For me, this is revolutionary, and has removed so much pressure from my day to day life. Bill and I really are trying to figure out what it looks like to reject consumerism, but still value supporting small businesses and that sometimes the passion for less stuff can be just as distracting as the passion for more. Our journey in this world is always about finding balance. We can spend our lives shopping and rearranging, but does that really accomplish anything? Once you have furniture in a room, can’t you just let it be? Do we need to redecorate seasonally? Or is that just another way to spend money? These are the kinds of thoughts rolling around in my mind.
My goal is first to serve the Lord and honor his commandments and secondarily to have friends, family and anyone who crosses our path feel comfortable with us and in our home and have it always feel like a place they are welcome and not judged.
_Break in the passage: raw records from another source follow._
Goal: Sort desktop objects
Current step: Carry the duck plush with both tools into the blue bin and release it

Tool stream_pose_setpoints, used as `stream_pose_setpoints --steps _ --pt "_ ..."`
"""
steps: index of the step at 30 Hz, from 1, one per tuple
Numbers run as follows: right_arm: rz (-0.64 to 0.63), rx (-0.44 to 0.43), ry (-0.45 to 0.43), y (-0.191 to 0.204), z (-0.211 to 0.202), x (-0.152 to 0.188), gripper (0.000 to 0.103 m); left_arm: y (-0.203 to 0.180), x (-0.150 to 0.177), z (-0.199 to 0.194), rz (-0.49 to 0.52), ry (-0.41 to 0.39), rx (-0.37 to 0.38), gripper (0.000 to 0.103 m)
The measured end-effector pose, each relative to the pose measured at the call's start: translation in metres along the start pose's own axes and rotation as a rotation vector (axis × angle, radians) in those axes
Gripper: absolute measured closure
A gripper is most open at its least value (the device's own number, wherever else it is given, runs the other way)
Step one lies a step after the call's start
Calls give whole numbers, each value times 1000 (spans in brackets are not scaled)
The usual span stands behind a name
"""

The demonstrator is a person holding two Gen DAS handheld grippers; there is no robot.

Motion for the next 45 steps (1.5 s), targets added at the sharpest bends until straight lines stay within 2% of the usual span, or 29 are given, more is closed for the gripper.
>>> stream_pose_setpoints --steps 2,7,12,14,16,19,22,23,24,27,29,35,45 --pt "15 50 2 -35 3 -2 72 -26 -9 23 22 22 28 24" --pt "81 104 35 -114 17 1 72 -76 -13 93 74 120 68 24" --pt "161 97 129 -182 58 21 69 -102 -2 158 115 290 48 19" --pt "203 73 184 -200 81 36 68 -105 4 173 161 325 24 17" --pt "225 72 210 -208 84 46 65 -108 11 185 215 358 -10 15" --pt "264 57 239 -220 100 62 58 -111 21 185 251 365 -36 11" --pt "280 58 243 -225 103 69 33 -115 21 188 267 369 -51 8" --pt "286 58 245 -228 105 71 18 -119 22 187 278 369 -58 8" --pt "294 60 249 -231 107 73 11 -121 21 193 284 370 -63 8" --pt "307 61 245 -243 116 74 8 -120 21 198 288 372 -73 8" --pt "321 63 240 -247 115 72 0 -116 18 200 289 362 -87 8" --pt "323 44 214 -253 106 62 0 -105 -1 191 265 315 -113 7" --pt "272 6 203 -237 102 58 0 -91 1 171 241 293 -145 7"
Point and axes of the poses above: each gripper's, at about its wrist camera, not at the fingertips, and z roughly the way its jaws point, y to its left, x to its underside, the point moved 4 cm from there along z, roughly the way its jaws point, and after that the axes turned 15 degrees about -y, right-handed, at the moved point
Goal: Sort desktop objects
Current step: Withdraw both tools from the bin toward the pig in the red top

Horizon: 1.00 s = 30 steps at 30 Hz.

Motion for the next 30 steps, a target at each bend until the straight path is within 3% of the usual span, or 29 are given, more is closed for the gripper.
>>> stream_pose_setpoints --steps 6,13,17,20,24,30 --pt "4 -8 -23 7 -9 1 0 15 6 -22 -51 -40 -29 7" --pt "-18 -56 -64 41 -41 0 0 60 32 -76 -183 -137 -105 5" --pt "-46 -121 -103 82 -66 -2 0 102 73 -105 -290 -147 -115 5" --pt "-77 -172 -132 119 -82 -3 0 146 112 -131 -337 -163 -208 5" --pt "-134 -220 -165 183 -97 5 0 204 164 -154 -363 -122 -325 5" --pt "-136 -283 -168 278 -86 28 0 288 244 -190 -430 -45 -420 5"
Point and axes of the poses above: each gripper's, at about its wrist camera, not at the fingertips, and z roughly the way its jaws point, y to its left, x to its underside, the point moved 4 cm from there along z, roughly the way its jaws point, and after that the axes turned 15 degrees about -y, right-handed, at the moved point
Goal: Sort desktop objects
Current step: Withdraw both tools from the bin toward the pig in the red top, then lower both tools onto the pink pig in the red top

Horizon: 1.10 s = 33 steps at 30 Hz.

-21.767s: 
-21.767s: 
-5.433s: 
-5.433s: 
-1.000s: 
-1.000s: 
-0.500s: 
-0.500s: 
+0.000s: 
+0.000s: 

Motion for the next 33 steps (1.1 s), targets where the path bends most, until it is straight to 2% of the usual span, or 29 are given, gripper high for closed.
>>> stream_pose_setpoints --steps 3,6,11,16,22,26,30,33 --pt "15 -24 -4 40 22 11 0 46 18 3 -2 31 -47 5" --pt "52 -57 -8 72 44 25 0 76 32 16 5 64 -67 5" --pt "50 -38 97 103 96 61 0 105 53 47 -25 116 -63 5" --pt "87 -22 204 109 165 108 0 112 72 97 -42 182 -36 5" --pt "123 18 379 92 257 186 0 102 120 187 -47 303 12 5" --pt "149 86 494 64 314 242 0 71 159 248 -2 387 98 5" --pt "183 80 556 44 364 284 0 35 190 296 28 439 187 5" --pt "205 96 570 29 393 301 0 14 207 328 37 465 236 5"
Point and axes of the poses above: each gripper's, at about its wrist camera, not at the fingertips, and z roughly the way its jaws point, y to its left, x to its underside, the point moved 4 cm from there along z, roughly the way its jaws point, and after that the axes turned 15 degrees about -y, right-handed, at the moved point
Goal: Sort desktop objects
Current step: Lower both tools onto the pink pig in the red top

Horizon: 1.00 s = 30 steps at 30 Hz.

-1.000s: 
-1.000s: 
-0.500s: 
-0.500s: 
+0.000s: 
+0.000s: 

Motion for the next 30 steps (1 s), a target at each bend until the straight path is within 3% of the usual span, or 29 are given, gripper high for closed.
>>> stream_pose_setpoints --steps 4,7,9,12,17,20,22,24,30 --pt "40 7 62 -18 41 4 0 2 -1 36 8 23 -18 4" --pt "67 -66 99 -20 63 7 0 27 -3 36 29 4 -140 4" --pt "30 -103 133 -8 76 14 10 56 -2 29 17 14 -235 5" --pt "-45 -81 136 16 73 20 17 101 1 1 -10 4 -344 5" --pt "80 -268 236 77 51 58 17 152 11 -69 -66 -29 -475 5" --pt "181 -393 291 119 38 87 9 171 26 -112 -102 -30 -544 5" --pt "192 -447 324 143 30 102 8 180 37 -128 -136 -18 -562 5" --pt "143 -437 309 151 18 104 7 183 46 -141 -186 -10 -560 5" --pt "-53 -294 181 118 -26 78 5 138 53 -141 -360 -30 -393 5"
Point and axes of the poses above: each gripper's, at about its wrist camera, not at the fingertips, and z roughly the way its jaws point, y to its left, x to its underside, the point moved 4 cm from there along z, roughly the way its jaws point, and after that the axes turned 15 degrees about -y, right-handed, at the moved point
Creating an environment people are comfortable in is not about having the prettiest things or the most aesthetically pleasing home, I think it is more about being present to what they need in the moment.
I am releasing the aesthetic need for the cutest plates and prettiest serving dishes and remembering that it is more important to show care for their souls and their physical hunger than to post a picture to Instagram of how beautiful our meal is. However, I do think there is something to be said for making every meal feel special and lighting candles and making a table beautiful for no reason, just because :) I am just trying to remove the pressure to do so. Every meal does not have to be colorful. Every meal does not need to be photographed. God knows I am guilty of this. I am sure my husband will read this and praise the Lord for victory over this subject. In true transparency, I might wrestle with not taking pictures of my food all the time. However, like everything else, acknowledging the problem is the first step to addressing it. I feel pathetic admitting that, but I don't want people to think my soapbox has nothing to do with me. It is 100% my own problem.
Wow, sorry I am stringing you through this thought processing session. I have SO much on my heart on this subject, and to be honest it is taking me by surprise.
Come over for dinner and we can chat about it :) Seriously.